The current appeals procedure is broken, obsolete and risible. It appears in a seven line, three-word conclusion of a "Report of Committee A, 1978-1979." There is no Redbook articulated procedure. It states that a state conference may notify the "general secretary" of a dispute and the "general secretary" should designate a single Committee A current or prior member to "review the matter and advise." If for no other reason than the recent elimination of the politburo-sounding name of "general secretary" to the more prosaic "executive director," change is necessary. Any appeals process worthy of the name should contain specific deadlines and time frames. Justice too long delayed, is justice denied!

The responsibility and duties of the Committee A person are not defined. I am also concerned about a buddy system where an executive director could appoint someone without any input from the conference or a non-staff person. I am also concerned about the lack of presidential involvement. Since conferences consist of post-secondary faculty members in a dispute with staff, faculty should be engaged in every step of the process including a final decision whether an investigation should occur. That would be the president's role in my opinion and not the "general secretary" to determine if an academic freedom case should be undertaken. Whatever reforms can be addressed, ideological or procedural differences between staff and the conference Committee A in various states needs to be adjudicated in a manner that is clear, thorough and impartial.

In short, the tenure-denial case of John Boyle is an egregious violation of academic freedom and basic justice. It cynically demonstrated unbridled administration power wielded in an arbitrary and relentless manner. In its conclusion, the A.A.U.P. report states: "The Northeastern Illinois University administration, in denying tenure to Assistant Professor John P. Boyle, violated principles of academic freedom as enunciated in the joint 1940 Statement of Principles on Academic Freedom and Tenure and derivative Association documents." This corroborates the Illinois Conference Report.

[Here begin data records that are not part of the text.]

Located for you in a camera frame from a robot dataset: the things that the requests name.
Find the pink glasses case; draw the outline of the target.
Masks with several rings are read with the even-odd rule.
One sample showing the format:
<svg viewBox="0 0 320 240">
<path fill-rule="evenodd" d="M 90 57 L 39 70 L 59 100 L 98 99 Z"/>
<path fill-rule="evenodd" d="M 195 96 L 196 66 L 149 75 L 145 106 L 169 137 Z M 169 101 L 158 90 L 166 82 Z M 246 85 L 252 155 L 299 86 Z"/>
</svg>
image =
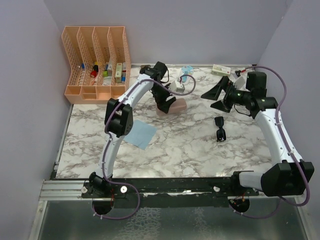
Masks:
<svg viewBox="0 0 320 240">
<path fill-rule="evenodd" d="M 178 98 L 175 102 L 173 102 L 168 110 L 168 113 L 164 113 L 163 111 L 156 108 L 156 114 L 158 116 L 165 116 L 165 115 L 171 115 L 171 114 L 178 114 L 187 109 L 187 103 L 184 98 Z"/>
</svg>

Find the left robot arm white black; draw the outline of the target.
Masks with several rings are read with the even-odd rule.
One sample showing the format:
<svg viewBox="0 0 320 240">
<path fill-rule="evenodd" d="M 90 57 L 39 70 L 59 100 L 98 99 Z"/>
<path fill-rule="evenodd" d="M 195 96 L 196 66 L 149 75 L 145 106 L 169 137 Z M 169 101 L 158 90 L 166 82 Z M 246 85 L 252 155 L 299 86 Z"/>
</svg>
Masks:
<svg viewBox="0 0 320 240">
<path fill-rule="evenodd" d="M 167 71 L 167 66 L 159 61 L 154 67 L 141 68 L 136 83 L 117 99 L 111 98 L 107 102 L 104 120 L 107 140 L 98 168 L 89 176 L 90 186 L 97 196 L 103 198 L 110 193 L 116 156 L 124 137 L 133 128 L 133 108 L 139 100 L 150 91 L 156 107 L 165 114 L 176 101 L 175 97 L 168 99 L 171 96 L 169 86 L 162 83 Z"/>
</svg>

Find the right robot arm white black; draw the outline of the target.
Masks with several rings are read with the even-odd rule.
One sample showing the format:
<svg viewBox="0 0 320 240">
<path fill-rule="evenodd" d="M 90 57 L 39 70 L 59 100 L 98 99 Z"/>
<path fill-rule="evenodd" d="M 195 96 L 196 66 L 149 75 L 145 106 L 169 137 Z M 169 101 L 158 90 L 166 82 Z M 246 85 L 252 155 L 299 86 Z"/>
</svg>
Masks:
<svg viewBox="0 0 320 240">
<path fill-rule="evenodd" d="M 296 151 L 281 118 L 274 97 L 267 96 L 267 75 L 252 71 L 247 74 L 245 90 L 223 76 L 201 98 L 212 100 L 211 108 L 229 113 L 234 105 L 244 106 L 261 129 L 267 143 L 273 166 L 264 173 L 241 171 L 230 182 L 229 189 L 240 196 L 253 188 L 268 197 L 298 196 L 306 190 L 315 169 Z"/>
</svg>

The Association's report on the tenure travesty case of John Boyle affirms that the denial of tenure violated the Statement on Procedural Standards in the Renewal or Nonrenewal of Faculty Appointments. It supported our own findings that the administration arbitrarily and capriciously used collegiality as a cynical tool to deny Dr. Boyle tenure: "The administration, by questioning Professor Boyle's collegiality in denying him tenure, disregarded the admonitions in the statement On Collegiality as a Criterion for Faculty Evaluation." The A.A.U.P. also found that President Sharon Hahs's reversal of multiple units' unanimous support of tenure was in direct contravention of the Statement on Government of Colleges and Universities. Specifically, "that the reasons for rejecting an affirmative faculty recommendation be 'compelling' and 'stated in detail.'"

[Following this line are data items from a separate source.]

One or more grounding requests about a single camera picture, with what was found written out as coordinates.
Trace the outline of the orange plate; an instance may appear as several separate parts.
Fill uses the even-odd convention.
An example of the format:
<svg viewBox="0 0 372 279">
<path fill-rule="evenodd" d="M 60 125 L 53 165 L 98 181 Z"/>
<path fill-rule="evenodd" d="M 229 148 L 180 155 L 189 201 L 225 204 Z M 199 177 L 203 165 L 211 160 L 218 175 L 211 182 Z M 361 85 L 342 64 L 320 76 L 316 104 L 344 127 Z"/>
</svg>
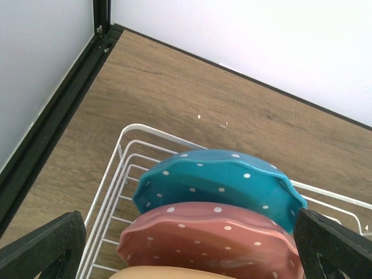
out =
<svg viewBox="0 0 372 279">
<path fill-rule="evenodd" d="M 128 267 L 114 273 L 109 279 L 182 279 L 182 278 L 224 278 L 220 274 L 206 271 L 167 266 Z"/>
</svg>

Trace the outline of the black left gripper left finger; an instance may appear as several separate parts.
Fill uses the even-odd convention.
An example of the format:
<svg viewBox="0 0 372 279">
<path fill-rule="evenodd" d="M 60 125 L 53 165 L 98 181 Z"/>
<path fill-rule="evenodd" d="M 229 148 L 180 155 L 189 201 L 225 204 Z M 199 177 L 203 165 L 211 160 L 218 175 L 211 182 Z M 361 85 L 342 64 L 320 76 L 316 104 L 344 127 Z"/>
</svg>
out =
<svg viewBox="0 0 372 279">
<path fill-rule="evenodd" d="M 1 278 L 75 278 L 86 228 L 80 212 L 67 212 L 1 248 Z"/>
</svg>

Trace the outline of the teal polka dot plate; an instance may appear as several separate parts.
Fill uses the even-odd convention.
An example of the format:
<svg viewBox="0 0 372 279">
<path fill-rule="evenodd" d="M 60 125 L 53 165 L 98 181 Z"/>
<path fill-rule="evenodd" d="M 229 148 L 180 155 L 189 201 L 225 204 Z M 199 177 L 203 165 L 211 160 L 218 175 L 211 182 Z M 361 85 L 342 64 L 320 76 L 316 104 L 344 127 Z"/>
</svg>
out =
<svg viewBox="0 0 372 279">
<path fill-rule="evenodd" d="M 305 198 L 274 165 L 223 149 L 181 152 L 159 162 L 138 182 L 140 213 L 179 202 L 223 203 L 260 213 L 292 233 Z"/>
</svg>

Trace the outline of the pink polka dot plate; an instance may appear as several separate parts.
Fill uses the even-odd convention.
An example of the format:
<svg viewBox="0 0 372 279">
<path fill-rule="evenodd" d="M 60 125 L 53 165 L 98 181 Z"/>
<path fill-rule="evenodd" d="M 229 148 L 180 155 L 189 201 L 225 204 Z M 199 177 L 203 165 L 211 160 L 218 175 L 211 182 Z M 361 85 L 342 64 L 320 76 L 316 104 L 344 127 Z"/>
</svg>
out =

The process that led to an A.A.U.P. formal investigation of Professor Boyle's denial of tenure is an example of how the Department of Academic Freedom, Tenure, and Governance and a state conference can work in a collaborative and extremely effective manner. However, without systemic reform of the inchoate appeals process, I am afraid the joy of the moment, despite the suffering that a tenure-denial case means to the probationary-faculty member, may be transitory in which legitimate investigations and possible censures are suppressed and persecuted faculty are simply forgotten.

Peter N. Kirstein, Vice President of the Illinois AAUP and chair of the state Committee A on Academic Freedom and Tenure, will be discussing the Boyle case and NEIU along with NEIU professor Loretta Capeheart at the Illinois AAUP annual meeting on Sat. April 26 at North Central College in Naperville.